Audop and vidop engagements can be very intense. After all, they’re private. The behavioral constraints of the natural state are removed, and our emotional responses can come out of the closet. We don’t have to share them, either—to the in-common portions we can freely add our personal ones, including any that might seem weird or unacceptable to others. We can set up our own internal interactive loops with the in-part engagement, and zero in on the things that trigger our most powerful reactions. Or we can use the engagement for study, for inspection and analysis, in a way that opera in whole makes difficult, since it does not present itself for examination of its constituent parts. We are also in charge. We choose the where and when, make no commitment of travel, dress, or even unbroken attention, and can disengage at any moment, usually with little or no penalty. With records, CDs, and DVDs, there are physical objects, collectibles, of which we can take possession, and thus have the feeling of owning, “having,” a performance, many performances (“How many Don Giovannis do you have?”) These tactile objects have their own little rituals and habits connected to them. They can be the filling ingredients of one’s solitude, and cherished for that. So it isn’t a question of opera in part being of no value, not being an enrichment. As with so many aspects of our lives now, it’s a question of whether or not reality can survive virtuality, and how we feel about that.

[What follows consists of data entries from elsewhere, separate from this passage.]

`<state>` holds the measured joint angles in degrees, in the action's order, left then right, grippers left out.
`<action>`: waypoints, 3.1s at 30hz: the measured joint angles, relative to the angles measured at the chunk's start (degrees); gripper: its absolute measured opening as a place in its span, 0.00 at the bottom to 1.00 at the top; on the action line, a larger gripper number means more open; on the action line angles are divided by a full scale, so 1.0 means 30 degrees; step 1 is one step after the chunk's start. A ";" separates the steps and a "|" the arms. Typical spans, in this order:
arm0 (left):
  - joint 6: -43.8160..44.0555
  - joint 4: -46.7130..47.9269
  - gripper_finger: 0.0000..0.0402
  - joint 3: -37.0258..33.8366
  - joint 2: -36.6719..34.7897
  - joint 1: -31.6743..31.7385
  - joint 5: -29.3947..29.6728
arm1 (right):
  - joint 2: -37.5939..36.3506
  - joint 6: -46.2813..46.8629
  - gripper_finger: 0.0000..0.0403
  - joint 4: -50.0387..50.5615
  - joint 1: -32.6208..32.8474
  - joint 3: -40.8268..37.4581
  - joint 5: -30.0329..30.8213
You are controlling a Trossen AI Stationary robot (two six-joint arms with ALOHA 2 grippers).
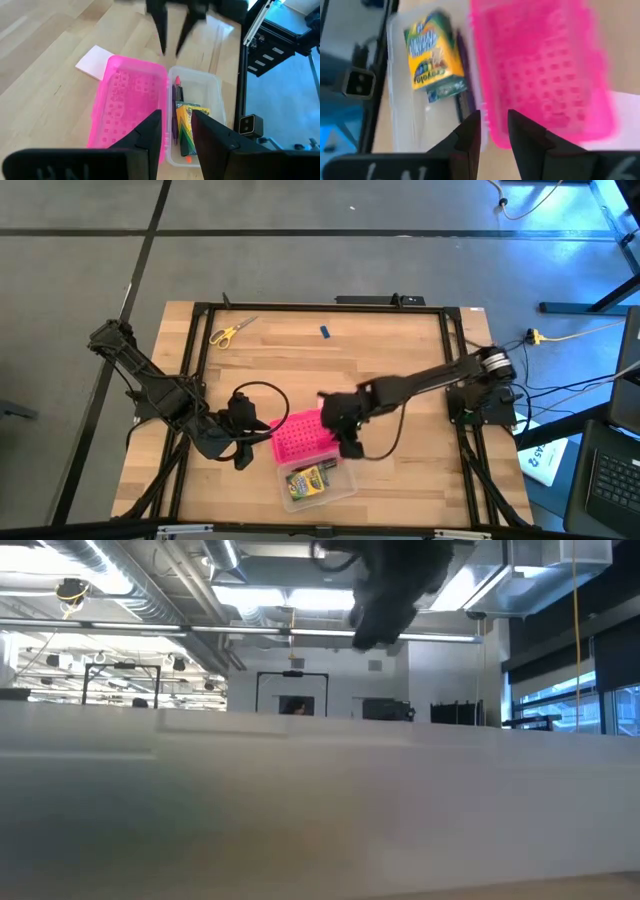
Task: Pack school essentials
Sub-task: Put the yellow scissors into the pink supply box
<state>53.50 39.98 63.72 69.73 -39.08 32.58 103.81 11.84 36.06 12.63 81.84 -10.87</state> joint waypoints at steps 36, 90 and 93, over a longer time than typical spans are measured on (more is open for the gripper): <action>0.5757 0.7150 0.25 0.0000 0.0000 1.0436 -0.2837 | -0.2826 0.2491 0.25 0.0143 -0.8639 0.0007 0.2044; -0.9253 0.7039 0.25 -0.2912 0.6914 3.1661 -0.8174 | -0.2833 -0.0030 0.25 -0.1802 -1.1179 0.0007 -0.0557; -0.9948 0.5385 0.25 -0.3858 0.6878 3.1668 -0.8129 | -0.2833 -0.0028 0.25 -0.1805 -1.1179 0.0007 -0.0419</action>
<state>23.66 56.14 52.15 90.37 55.92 8.19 95.31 11.75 30.65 -20.91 81.87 -12.12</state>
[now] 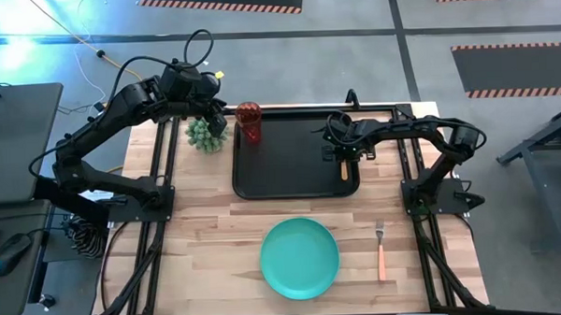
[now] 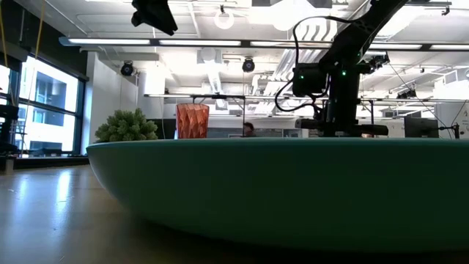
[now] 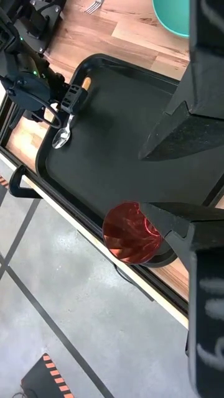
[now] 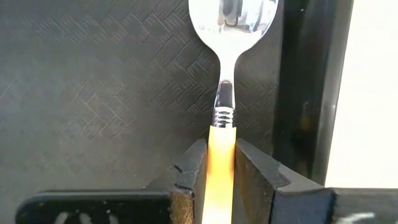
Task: Pick and place plate/cup/fork/spoon on tray
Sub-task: Put the yellow spoon on the black tray
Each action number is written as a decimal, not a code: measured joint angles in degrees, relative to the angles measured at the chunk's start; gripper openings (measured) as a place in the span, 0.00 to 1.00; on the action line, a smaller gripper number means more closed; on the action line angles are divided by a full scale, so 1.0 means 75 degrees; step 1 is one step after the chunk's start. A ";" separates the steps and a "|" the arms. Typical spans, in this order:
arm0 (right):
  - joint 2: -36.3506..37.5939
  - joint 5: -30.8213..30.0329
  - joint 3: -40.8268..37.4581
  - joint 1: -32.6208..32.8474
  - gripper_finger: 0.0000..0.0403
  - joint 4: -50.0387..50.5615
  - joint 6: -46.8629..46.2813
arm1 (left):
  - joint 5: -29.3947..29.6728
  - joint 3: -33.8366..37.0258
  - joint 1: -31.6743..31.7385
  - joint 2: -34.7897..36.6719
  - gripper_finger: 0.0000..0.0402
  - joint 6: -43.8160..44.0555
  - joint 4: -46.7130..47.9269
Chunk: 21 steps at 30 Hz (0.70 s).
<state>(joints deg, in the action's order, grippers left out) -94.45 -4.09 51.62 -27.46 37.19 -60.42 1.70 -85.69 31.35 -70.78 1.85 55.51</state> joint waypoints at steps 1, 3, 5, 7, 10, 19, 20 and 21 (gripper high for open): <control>0.0000 0.0017 0.0000 0.0000 0.18 0.0000 0.0001 | -0.0001 0.0000 -0.0002 0.0000 0.26 0.0000 0.0000; 0.0000 0.0020 0.0000 0.0000 0.18 0.0000 0.0003 | 0.0001 -0.0001 0.0000 0.0000 0.26 0.0000 0.0000; 0.0000 0.0023 0.0000 0.0000 0.18 0.0003 0.0044 | 0.0000 0.0000 0.0000 0.0000 0.26 0.0000 -0.0003; 0.0000 0.0081 0.0000 0.0000 0.18 0.0003 0.0052 | -0.0001 0.0000 0.0000 0.0000 0.26 0.0000 -0.0002; 0.0000 0.0171 0.0000 -0.0021 0.18 0.0007 0.0057 | -0.0001 0.0000 0.0000 0.0000 0.26 0.0000 0.0000; 0.0000 0.0163 0.0003 -0.0092 0.18 0.0040 -0.0107 | 0.0000 0.0000 -0.0003 0.0000 0.26 0.0000 -0.0003; 0.0000 0.0140 0.0003 -0.0090 0.18 0.0038 -0.0106 | 0.0001 0.0000 0.0000 0.0000 0.26 0.0000 -0.0002; 0.0000 0.0112 0.0003 -0.0090 0.18 0.0041 -0.0086 | -0.0001 0.0000 0.0000 0.0000 0.26 0.0000 0.0000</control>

One of my favorite recent correspondents is a reader named Ellen. She first wrote me about my posts on some of the idea-content of the François Girard production of Der fliegende Holländer at the Met (see The Naïve, Hyperreality, and Filthy Lucre, Parts 1 and 2 and follow-ups, 4/6/20, 4/11/20 and 4/24/20), in which she was especially taken with my notes on the monster aspect of the Dutchman’s identity, and she has written me a number of times since, often at some length. Her insights are always intriguing and her questions perceptive. Her operatic interest has evidently been reviving lately after a period of dormancy, but she’s had considerable involvement with opera and other classical music in the past. Ellen’s screen orientation is far more extensive than mine, and her aesthetic tolerances broader. Her references just with regard to Holländer include the Lord of the Rings movies, Game of Thrones, all Bram Stoker film versions, the Hammer films, Buffy (The Vampire Slayer, I presume), and Let Me In, which she lauds for its “fine use of diegetic and non-diegetic heavy metal.” Except for a couple of those Bram Stoker oldies, I’m a complete stranger to all those except by name, and contact with them would be accidental, the result of some odd social or professional occurrence.